Dieser suchende, anrufende, hungernde und dürstende Glaube ist der eigentlich seligmachende Glaube, weil er sich auf Christus gründet und, an allen eigenen Versuchen verzweifelnd, seine Rettung in Ihm allein sucht. Diesem Glauben folgt, früher oder später, ein anderer Grad des Glaubens, ein Finden, eine Gewißheit, eine Antwort, so daß die Braut nun spricht: ,,Ich habe gefunden, den meine Seele liebt, Er ist mein und ich bin Sein." Dann fällt die Decke von den Augen, mein Sinn wird erleuchtet, so daß ich nun auf einmal sehe, was ich früher nicht sehen konnte, wie nämlich alles das in Christus vollbracht ist, wonach ich suchte, wie alle meine Sünden und Unreinigkeiten, meine ganze Kälte, Härte und Trägheit in Ihm teuer genug gesühnt, bezahlt, getilgt, ja, in die Tiefe des Meeres versenkt sind, und daß ich einzig und allein um des Unglaubens willen so unglücklich einhergegangen bin.

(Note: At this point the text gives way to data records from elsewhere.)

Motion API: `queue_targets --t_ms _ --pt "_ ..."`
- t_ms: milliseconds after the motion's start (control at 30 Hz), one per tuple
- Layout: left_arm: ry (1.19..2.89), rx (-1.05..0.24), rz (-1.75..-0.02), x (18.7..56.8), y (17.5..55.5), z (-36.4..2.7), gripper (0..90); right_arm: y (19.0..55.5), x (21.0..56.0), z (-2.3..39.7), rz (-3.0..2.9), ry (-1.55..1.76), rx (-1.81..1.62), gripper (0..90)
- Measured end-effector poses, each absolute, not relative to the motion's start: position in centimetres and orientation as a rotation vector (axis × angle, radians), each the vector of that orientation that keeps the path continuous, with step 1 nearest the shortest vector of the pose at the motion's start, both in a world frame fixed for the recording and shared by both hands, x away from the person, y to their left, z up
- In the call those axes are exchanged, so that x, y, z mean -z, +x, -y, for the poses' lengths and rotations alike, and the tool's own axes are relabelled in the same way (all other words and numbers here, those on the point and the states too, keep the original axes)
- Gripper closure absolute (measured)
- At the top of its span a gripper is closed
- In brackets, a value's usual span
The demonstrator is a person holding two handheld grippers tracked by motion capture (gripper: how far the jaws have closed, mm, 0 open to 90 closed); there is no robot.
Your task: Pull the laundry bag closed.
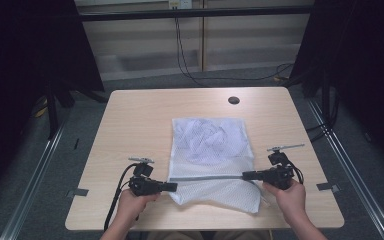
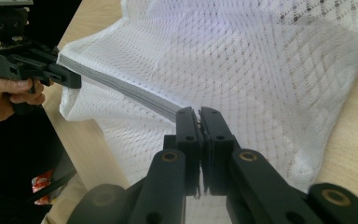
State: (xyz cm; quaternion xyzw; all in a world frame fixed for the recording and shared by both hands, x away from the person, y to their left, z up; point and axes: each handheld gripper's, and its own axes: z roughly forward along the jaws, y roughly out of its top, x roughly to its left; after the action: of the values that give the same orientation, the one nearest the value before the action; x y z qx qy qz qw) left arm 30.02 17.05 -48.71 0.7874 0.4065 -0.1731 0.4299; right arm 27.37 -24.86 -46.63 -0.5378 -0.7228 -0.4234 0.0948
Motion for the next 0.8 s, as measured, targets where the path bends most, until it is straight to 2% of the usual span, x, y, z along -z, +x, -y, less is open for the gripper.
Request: queue_targets --t_ms 800 --pt "1.958 0.433 -1.021 48.6 29.9 -17.2 88.4 26.9 46.6 26.4 2.144 -1.631 1.251 86.8"
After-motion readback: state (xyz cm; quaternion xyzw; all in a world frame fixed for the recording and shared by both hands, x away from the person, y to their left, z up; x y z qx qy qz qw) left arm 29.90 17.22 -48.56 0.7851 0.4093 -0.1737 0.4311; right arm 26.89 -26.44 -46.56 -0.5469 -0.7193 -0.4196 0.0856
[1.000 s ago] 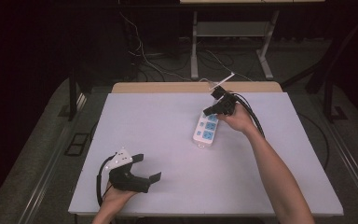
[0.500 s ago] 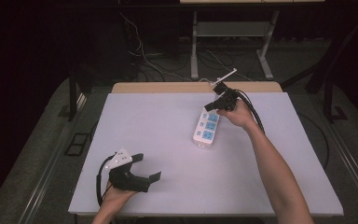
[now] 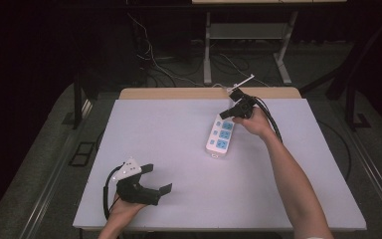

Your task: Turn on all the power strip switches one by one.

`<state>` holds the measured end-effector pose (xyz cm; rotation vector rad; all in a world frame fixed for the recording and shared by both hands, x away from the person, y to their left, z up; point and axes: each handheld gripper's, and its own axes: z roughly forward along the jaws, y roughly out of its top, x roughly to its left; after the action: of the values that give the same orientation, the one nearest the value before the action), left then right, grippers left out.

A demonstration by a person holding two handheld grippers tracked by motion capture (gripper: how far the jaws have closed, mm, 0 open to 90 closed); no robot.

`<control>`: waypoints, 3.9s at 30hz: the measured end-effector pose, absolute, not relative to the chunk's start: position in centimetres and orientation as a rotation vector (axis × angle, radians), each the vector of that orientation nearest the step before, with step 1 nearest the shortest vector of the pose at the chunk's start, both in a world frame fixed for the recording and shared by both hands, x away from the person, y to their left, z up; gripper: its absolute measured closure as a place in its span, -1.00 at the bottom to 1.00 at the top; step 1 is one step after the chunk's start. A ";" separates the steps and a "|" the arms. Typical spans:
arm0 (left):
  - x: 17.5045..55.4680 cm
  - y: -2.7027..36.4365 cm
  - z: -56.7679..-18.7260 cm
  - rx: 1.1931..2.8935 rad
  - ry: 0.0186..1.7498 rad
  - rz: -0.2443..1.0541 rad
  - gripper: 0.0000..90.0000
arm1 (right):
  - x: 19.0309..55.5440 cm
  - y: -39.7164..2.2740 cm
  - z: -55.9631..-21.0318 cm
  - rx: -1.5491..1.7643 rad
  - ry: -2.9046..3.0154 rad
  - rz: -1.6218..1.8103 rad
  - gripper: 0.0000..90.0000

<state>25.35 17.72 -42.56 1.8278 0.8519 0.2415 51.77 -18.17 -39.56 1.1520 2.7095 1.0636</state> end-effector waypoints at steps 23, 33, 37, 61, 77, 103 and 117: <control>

Nun aber sage ich: ,,Ist Einer für alle gestorben, so sind sie alle gestorben (2. Kor. 5). Ich bin in Christus auferstanden."

Das ist die volle Glaubensgewißheit. Und ihr folgt immer ein Friede, ein seliger Friede, ein Friede Gottes, nämlich Friede im Gewissen von allen nagenden Sünden, denn sie sind jetzt alle getilgt, vergeben. Daraus folgt eine vertrauliche Freundschaft mit Gott, von der der Apostel sagt: ,,Nun wir denn sind gerecht geworden durch den Glauben, so haben wir Frieden mit Gott durch unseren Herrn Jesus Christus."

Brich, Seele, aus in Jubelfreud, Denn Jesus ist nun mein! Er, Er ist meine Seligkeit Und wird es immer sein. Er ist mir mehr als Geld und Gold Und mehr als täglich Brot, Vergeben hat Er mir so hold, Erlöst aus aller Not.